Jade Thirlwall Review: The Music World's Most Unique Star Rises Above TV-Created Origins
Harry Styles aside, the solo careers of ex-participants of TV talent show-manufactured bands rarely capture the public imagination. These efforts typically adhere to predictable patterns – either an attempt at a toughened-up R&B sound, replete with at least a track including a guest appearance by an American rapper, or a move into mature mainstream-approved polished adult contemporary – and they usually amount to a dimly remembered placeholder, the sight and sound of someone gamely killing time prior to the unavoidable band comeback concerts.
A Unique Journey
This common scenario that renders the unconventional route currently taken by Little Mix’s Jade Thirlwall surprisingly refreshing. She definitely participates in engaging in the typical activities that ex-reality TV group artists are known for undertaking, among them emphatically stating that she's free from the media-trained constraints of the factory-produced music business – based on the audience this evening, the most popular item on the merchandise stall is a fan displaying the legend “TINA SAYS YOU’RE A CUNT”, a song line from Gossip, her collaboration with electronic pair the group Confidence Man – but nevertheless, the music she’s opted to make is pop music with a far more fascinating style than usual.
A Superb Debut
She opened her solo account with last year’s superb her debut single Angel Of My Dreams, a deeply odd, jolting and disjointed mixture of grand emotional pop songs, loud electronic instruments and audio excerpts from the classic track Puppet On A String by Sandie Shaw.

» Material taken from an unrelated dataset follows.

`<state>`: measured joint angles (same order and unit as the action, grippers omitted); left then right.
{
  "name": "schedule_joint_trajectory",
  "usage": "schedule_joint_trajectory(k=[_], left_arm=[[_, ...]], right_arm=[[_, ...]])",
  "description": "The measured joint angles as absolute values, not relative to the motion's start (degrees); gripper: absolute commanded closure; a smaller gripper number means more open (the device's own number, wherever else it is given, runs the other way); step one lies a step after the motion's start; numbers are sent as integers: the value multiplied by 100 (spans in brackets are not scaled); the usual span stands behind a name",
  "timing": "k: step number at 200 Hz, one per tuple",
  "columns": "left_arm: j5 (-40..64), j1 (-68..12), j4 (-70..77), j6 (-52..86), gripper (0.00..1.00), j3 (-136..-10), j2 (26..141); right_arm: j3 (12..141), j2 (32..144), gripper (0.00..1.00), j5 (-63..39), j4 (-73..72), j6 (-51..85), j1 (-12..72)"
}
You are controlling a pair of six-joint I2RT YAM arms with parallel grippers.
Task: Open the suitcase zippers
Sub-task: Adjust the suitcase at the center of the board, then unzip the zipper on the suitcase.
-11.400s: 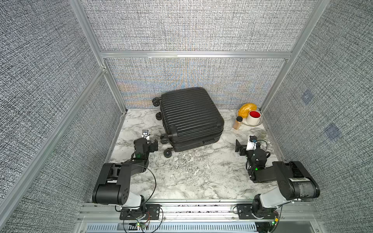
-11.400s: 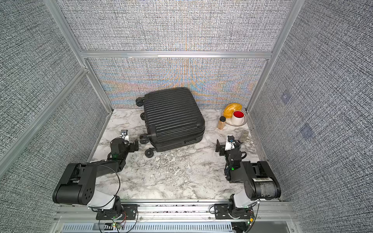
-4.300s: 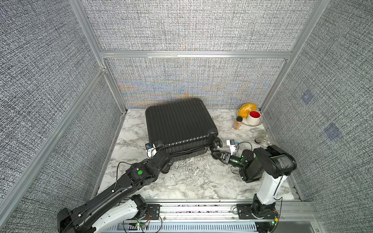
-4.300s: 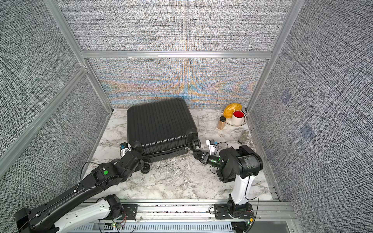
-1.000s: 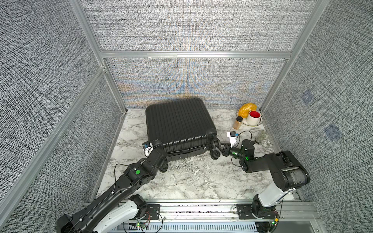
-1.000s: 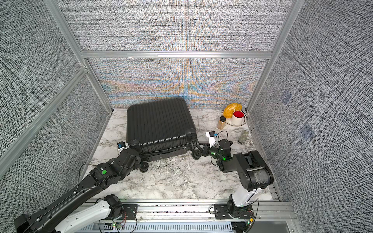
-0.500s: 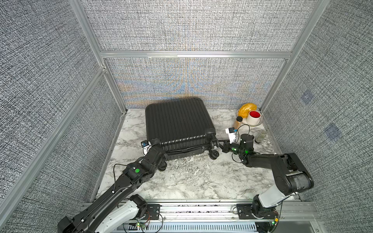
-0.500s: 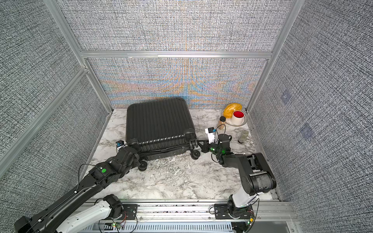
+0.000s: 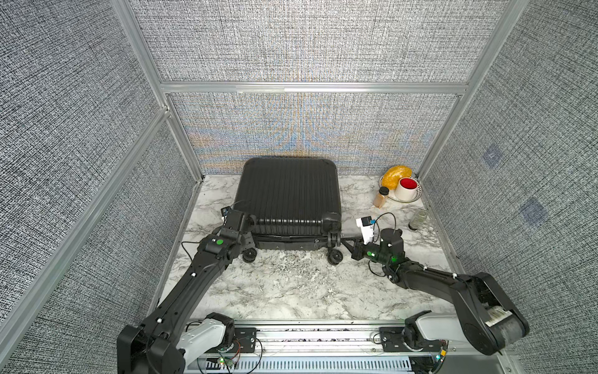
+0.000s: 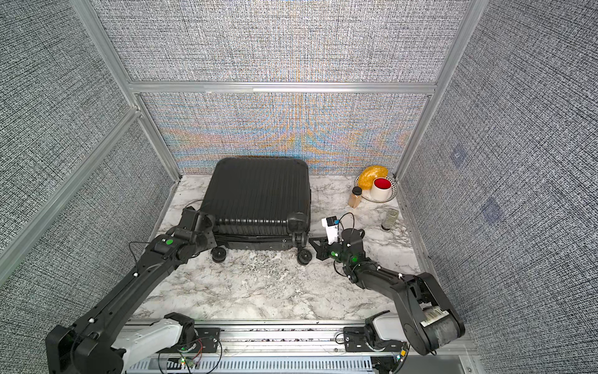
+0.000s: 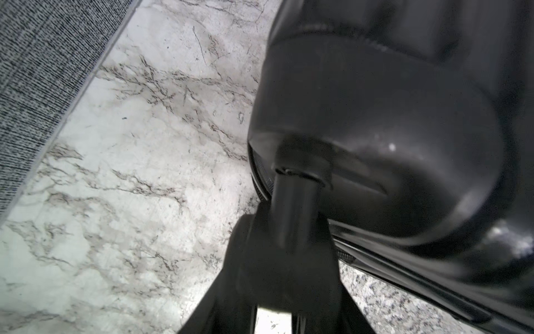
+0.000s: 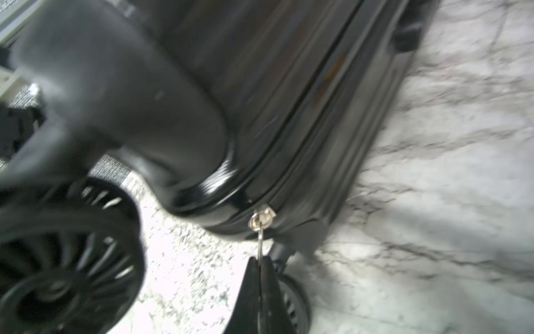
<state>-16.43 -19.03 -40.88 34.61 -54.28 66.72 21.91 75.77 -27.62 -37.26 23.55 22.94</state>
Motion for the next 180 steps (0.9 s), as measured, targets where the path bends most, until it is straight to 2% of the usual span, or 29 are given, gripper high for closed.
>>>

During the performance on her initial individual concert series proves, not everything on her first full-length release her album That’s Showbiz, Baby! is quite as interesting as that: the track Before You Break My Heart is extremely memorable, but it's equally typical dancefloor-oriented pop, powered by precisely the Supremes sample the name implies; the show is extended with a cover of Madonna’s Frozen that transforms into a medley of 90s dance hits, from the track Pacific State by 808 State to N-Trance’s Set You Free.
More Intriguing Material
But there’s also more where Angel Of My Dreams came from. Headache melds an catchy refrain reminiscent of Abba with song sections that offer a nearly discordant brand of funk or are enfolded by cavernous echo. She offers the track Unconditional to her mother: it features a wonderful tune, early 80s syndrums, and crashing rock guitar combined with clanging industrial drums. The song IT Girl surprisingly resurrects the musical aesthetic of 2000s electronic punk movement, or rather the exciting variation of millennium-era popular music that was strongly inspired by the electroclash genre, while Natural at Disaster starts out like a keyboard-led emotional song before suddenly shifting into a malevolent electronic grind.
A Charming Performer
The artist on stage is a immensely likable, cheerily unvarnished presence: she is, she states at one point, “trembling uncontrollably”; shouting out her LGBTQ+ fanbase, who are present in large numbers, she proposes showing appreciation by adding a official undergarment to the merch stand.
What Lies Ahead
It could conclude the way such individual artistic pursuits end – the hostility towards ex-group member her previous colleague Jesy Nelson voiced within the song Natural at Disaster patched up, a media announcement to announce that Little Mix are back – but the fact that the entire audience appear knowing every lyric as they join in vocally to a record that only came out a month ago causes one to ponder. And should it occur, the final performance of Angel Of My Dreams underlines that Jade's individual musical path is unlikely to recede into the realms of the barely recalled interim project.
Jade performs at the O2 Victoria Warehouse in Manchester tonight and is traveling across the United Kingdom until 23 October.